For clarity, let's agree on some terms first.
- The "client" is an application that will be authenticated against an IDP and will be calling a Rest service of another Application.
- The Identity Provider (IDP) is an application that will be giving SSO Rest tokens to the applications that authenticate to it.
At each client app, you have to configure:
- A GAM Application for each Application that you want to interact with from this client.
- The GAM Remote Rest Authentication type (Oauth 2.0) to authenticate to the IDP.
As said before, you have to define a GAM Application for each application that you want to interact with (i.e.: call a Rest Service using the SSO Rest Token given by the Identity Provider).
From the GAM Application configuration (Remote Authentication tab), set the Client ID and Client Secret of the Application that will be interacting with this client.
From the SSO Rest tab, do the following:
- Set Enable SSO Rest services to TRUE.
- Configure Mode SSO Rest to Client.
- Set "User Authentication Name in this server" to the Authentication Type that you want to impersonate in the application. It has to be the name of some Authentication Type of this client, which you want to impersonate when the client sends an SSO Rest Token to the IDP to verify the validity of the token; the User is created in this GAM (and the GAM session is updated).
For example, you can configure it to the name of the GAM Remote rest authentication that you'll be defining next (1).
- Set Server URL to the IDP's URL.
Create a GAM Remote Rest Authentication type (Oauth 2.0) and define, at least:
- Client ID and Client Secret of this client.
- Remote Server URL (the URL of the IDP).
- The "Remote server authentication type name" if it's not local. This is the Authentication type of the IDP. The IDP can use another IDP (it can authenticate to any GAM External Authentication Type if desired).
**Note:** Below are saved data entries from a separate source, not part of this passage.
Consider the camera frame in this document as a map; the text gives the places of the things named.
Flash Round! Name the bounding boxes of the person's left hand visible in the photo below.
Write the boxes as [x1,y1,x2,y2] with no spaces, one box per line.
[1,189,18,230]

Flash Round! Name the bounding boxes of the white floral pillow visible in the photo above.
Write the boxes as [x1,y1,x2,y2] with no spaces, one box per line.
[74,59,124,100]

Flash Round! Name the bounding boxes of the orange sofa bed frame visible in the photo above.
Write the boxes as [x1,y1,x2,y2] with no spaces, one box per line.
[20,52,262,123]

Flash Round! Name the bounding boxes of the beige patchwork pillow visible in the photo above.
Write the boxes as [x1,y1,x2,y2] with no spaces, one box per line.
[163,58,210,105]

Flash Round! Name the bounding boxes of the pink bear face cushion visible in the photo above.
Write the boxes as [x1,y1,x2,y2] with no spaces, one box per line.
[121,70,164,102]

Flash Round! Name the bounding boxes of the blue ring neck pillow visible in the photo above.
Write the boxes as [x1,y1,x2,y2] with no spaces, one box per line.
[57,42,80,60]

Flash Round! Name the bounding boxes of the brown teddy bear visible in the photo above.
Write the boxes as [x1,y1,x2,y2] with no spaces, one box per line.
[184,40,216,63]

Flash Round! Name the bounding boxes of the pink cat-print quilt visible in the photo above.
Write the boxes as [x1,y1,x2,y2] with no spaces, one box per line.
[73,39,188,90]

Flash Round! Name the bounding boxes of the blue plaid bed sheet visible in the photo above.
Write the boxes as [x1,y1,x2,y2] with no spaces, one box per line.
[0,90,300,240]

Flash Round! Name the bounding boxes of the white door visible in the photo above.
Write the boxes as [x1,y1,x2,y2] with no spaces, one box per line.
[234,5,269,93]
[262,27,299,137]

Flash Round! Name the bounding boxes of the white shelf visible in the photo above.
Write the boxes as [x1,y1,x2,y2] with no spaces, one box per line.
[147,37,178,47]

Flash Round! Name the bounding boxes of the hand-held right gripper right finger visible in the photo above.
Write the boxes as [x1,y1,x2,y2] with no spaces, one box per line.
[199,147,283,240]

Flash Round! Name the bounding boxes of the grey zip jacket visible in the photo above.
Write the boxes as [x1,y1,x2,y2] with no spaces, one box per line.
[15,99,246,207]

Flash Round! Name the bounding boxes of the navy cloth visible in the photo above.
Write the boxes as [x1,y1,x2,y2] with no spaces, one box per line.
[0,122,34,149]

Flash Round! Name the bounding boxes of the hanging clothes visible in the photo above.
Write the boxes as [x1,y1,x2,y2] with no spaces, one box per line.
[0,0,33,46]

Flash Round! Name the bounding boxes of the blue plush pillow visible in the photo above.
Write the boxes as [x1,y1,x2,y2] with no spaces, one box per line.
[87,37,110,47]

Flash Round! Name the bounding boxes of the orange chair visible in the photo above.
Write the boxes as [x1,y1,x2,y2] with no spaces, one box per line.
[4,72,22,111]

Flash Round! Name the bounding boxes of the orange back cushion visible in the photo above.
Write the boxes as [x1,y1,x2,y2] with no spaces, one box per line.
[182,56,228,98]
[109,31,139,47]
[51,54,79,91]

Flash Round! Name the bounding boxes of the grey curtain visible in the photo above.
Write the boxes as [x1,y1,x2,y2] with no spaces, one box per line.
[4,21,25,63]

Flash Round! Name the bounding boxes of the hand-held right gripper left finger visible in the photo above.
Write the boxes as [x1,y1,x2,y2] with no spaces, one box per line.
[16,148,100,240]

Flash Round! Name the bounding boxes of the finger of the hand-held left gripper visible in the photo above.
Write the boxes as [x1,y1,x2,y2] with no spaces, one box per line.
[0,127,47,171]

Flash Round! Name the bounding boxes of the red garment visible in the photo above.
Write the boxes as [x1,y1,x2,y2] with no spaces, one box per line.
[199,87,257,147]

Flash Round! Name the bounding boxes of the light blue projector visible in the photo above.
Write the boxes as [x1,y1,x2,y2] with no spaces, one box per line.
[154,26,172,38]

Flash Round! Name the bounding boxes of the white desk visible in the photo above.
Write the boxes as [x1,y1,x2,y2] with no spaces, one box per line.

- Impersonate. This has to be set as an alternative to setting the "User Authentication Name in this server" in the GAM Application configuration. You can configure it to local, for example, if you want the users who authenticate using GAM remote rest to impersonate as local users (1).
Server-side configuration for SSO in Rest applications
(1) If you don't configure the impersonation, you may get an error like the following:
This happens if you authenticate from App B using GAM remote Rest for the first time (so the user is created with Authentication Type = GAM Remote Rest), and then try to call a Rest Service from App A sending to App B an SSO Rest Token for that user. After the validation of the token in the IDP, GAM tries to upsert the user in the GAM tables using the Authentication type configured in the GAM Application (User Authentication Name in this server). If it's not set (or it's set to local), the conflict occurs.